A unique terbium-fluoride-oxalate metal-organic framework containing [Tb-F]n chains with bifunctions of luminescent detection of Cr(VI) and catalyzing CO2 conversion to cyclic carbonates

The low cost, including material cost and energy cost, in large-scale production is an important metric for a metal-organic framework (MOF) towards real-world applications. This requires that the MOF can be efficiently synthesized in a high yield under mild enough conditions, while the employed organic ligands should be simple in structure and cheap. Motivated by such consideration, we established our work on a Tb-fluoride-oxalate framework [TbF(C2O4)(H2O)(2)]n center dot 2nH(2)O (1), which meets the requirements stated above. The synthesis of its single-crystal sample and its crystal structure are first reported here.

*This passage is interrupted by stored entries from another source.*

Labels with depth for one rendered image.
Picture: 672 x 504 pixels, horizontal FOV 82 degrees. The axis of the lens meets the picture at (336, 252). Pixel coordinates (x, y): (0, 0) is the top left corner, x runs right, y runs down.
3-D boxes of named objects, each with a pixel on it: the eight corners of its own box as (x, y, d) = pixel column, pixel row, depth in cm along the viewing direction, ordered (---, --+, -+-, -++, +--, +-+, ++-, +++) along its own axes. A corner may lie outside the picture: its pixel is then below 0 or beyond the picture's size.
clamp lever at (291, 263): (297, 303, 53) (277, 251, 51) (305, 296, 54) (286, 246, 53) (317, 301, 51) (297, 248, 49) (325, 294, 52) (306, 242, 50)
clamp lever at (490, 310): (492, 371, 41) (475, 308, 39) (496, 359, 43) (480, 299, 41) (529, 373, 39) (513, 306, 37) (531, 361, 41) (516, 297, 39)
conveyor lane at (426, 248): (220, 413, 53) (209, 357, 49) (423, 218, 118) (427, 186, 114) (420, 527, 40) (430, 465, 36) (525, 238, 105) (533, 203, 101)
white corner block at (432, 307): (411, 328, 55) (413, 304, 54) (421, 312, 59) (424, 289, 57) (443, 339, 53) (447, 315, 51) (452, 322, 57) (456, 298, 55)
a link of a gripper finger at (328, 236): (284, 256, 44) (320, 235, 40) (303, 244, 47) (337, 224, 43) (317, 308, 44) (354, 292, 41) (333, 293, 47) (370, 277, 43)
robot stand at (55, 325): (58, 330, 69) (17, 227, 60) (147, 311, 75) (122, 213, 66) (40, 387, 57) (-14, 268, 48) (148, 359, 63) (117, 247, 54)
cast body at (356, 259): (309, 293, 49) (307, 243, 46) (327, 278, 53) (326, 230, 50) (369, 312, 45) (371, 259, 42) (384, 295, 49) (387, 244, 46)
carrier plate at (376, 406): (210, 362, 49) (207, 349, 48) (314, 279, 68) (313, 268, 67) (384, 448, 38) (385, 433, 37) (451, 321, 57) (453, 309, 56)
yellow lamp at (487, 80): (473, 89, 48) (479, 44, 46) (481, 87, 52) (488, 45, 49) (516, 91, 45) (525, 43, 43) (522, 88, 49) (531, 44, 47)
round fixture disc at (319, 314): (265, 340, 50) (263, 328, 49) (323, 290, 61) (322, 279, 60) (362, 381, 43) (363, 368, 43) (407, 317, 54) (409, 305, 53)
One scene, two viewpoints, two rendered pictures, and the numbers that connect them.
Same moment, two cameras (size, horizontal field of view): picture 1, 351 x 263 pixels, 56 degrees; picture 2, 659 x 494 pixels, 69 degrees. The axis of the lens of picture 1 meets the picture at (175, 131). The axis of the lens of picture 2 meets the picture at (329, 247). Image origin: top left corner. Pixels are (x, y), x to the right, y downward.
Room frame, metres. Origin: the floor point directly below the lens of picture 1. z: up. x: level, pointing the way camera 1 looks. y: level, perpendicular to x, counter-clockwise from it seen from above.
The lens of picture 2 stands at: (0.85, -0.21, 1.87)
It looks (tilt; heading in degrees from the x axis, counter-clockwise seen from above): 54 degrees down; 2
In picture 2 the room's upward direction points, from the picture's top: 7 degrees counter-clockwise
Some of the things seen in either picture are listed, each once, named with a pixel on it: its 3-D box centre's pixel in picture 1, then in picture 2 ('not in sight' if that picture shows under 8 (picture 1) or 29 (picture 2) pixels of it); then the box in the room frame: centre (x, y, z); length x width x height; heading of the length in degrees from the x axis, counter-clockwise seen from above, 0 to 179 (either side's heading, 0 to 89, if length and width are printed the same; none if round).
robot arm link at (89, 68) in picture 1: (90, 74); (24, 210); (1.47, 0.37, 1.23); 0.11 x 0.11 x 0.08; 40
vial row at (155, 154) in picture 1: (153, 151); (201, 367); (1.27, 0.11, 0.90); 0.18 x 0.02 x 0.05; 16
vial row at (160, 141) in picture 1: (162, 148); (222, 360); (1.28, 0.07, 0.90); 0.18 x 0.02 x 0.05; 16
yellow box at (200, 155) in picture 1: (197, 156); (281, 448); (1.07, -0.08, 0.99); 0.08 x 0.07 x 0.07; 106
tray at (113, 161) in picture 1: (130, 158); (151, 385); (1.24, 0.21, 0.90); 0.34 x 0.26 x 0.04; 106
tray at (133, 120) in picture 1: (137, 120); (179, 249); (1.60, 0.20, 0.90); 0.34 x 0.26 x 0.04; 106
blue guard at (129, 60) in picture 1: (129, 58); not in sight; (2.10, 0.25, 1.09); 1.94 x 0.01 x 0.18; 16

X-ray diffraction test shows 1 has a 3D microporous framework structure constructed by 1D [Tb-F](n) chains and C2O42- bridges. In fact, 1 is the unique complex that comprises [Tb-F]n chains. Though [Tb-F](n) chain is of great interest in the field of molecular nanomagnets, direct-current and alternating-current magnetic susceptibilities reveal no slow magnetic relaxation behavior in 1. Luminescence investigation reveals that 1 exhibits strong green photoluminescence emission and can be used as a turn-off luminescent sensor for toxic Cr2O72- and CrO42- ions in aqueous solution with high selectivity and sensitivity. Besides, the strong Lewis acidity of Tb3+ also makes 1 a good heterogeneous catalyst for the cycloaddition reaction of CO2 with epoxides to cyclic carbonates.

Automated summary

The low cost is an important factor for the practical application of metal-organic frameworks (MOFs). In this study, we report the synthesis and crystal structure of a Tb-fluoride-oxalate framework, which can be efficiently synthesized under mild conditions using simple and inexpensive organic ligands. The framework exhibits strong green photoluminescence and can be used as a turn-off luminescent sensor for toxic ions in aqueous solution. Additionally, the framework shows good catalytic activity for the cycloaddition reaction of CO2 with epoxides.